I believe the first step would be to remove support for old fonts + implementing the Unicode fallback differently (perhaps by creating a fake OpenType MATH table or nsOpenTypeGlyphTable instance). This would already simplify the code considerably, avoid the need for external *.properties files, and help migration to gfx. Currently, we handle both the old and new fonts, which sometimes do not behave exactly the same. I wonder how long we want to wait before removing support for these old fonts?

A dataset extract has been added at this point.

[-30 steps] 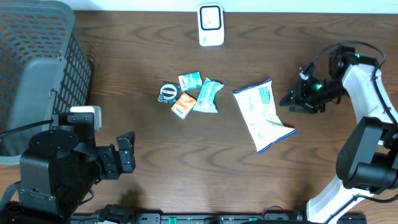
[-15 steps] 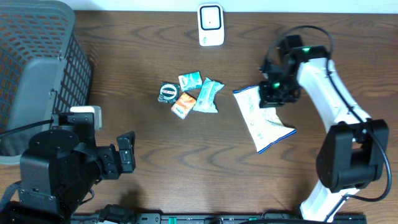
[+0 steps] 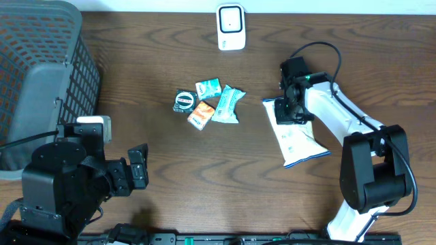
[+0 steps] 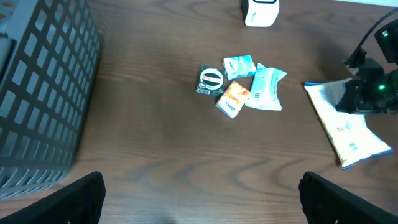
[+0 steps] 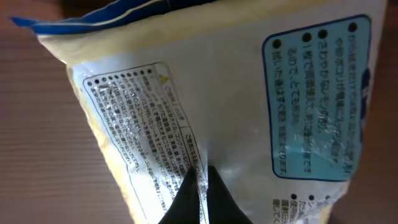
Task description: Scan the item barcode
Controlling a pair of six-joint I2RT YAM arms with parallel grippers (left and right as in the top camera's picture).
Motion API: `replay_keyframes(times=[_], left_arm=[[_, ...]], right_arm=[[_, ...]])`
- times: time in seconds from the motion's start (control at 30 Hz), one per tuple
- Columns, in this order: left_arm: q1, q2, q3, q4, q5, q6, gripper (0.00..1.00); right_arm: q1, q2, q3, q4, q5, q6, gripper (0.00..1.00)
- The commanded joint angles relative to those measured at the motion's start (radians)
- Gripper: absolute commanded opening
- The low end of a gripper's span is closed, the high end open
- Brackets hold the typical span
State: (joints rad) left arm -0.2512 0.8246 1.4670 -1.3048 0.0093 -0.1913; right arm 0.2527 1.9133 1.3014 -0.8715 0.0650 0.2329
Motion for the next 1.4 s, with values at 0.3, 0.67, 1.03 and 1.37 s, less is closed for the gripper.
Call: replay_keyframes(times=[0.3,0.67,1.03,1.37], left_arm=[[0.003,0.004,0.009,-0.001,-0.002,-0.013,0.98],[0.003,0.004,0.009,-0.001,-0.002,-0.013,0.98],[0.003,0.004,0.009,-0.001,-0.002,-0.013,0.97],[0.003,0.004,0.009,-0.001,-0.002,-0.013,0.98]], right_arm=[[-0.002,-0.006,0.257,-0.509,0.126,0.032,0.09],[-0.002,-0.005,0.009,-0.447,-0.006,0.033,0.08],[-0.002,-0.005,-0.084,-0.159,-0.181,0.047,0.07],[-0.023,-0.005,0.229,-0.194,-0.235,-0.003,0.05]])
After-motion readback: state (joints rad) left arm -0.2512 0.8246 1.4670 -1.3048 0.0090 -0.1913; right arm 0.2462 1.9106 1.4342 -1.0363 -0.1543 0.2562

(There is another problem that the MathML code is maintained by volunteers and so does not evolve as fast as other parts of Gecko. It was broken 8 years ago until Karl repaired it and hadn't evolved much until I found time to finally work on the OpenType MATH support recently. I suspect it would have been even harder to switch to arrays of font-family before the recent changes, because the font families were use everywhere in both measuring and painting phase. So seeing the glass half full, it was not as difficult as it could have been to do bug 280443 for MathML)
FYI, some people at MathUI said that recent versions of Firefox are slower to display MathML for very large pages. I wonder if that has something to do with bug 663740.
(In reply to Frédéric Wang (:fredw) from comment #10)
> FYI, some people at MathUI said that recent versions of Firefox are slower
> to display MathML for very large pages. I wonder if that has something to do
> with bug 663740.

This should be relatively easy to test. Can you come up with a set of pages/content to test with? Given the structure of the existing code I think there's probably ample room for perf improvements. :)
IIUC, this happened for large pages generated with LaTeXML, so checking the XHTML papers of ArXiv would do:

http://arxmliv.kwarc.info/

I haven't had time to check exactly, but just wanted to raise the issue to motivate further improvements and before I forget.
Blocks: 1043358
No longer blocks: 1043358
Testing in bug 1043358 shows a significant decrease in rendering time when the stretch performing <mo> elements are replaced with <mtext> elements.
(In reply to James Kitchener from comment #13)
> Testing in bug 1043358 shows a significant decrease in rendering time when
> the stretch performing <mo> elements are replaced with <mtext> elements.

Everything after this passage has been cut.